Requirement:
Filter this material down to the lines that hold "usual", copying each one.

Data shown:
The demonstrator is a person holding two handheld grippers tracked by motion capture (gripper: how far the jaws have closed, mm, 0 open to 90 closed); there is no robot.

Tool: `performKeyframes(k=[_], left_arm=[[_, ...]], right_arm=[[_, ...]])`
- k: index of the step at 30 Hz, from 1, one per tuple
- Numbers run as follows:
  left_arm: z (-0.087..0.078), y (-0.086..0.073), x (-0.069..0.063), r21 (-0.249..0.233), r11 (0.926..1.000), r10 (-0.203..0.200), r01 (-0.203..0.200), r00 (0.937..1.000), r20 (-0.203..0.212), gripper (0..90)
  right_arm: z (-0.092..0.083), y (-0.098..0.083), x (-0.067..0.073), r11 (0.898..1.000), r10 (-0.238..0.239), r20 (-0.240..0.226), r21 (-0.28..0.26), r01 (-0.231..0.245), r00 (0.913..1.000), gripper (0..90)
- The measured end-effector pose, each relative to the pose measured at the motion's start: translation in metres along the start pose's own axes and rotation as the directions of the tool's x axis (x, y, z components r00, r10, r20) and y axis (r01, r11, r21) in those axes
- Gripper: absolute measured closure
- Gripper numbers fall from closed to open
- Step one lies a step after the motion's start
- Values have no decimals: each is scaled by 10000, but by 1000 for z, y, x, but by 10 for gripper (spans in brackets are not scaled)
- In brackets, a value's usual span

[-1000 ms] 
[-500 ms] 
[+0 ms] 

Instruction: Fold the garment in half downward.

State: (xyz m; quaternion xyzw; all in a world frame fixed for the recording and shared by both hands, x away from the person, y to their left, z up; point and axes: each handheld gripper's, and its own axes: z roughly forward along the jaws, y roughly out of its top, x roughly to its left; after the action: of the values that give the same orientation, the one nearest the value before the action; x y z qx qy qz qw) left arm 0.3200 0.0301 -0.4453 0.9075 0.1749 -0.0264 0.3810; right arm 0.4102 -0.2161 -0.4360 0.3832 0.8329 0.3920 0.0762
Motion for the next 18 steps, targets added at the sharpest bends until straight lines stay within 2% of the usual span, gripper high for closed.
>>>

Your solution:
- In brackets, a value's usual span
Motion for the next 18 steps, targets added at the sharpest bends until straight lines stay within 2% of the usual span, gripper high for closed.

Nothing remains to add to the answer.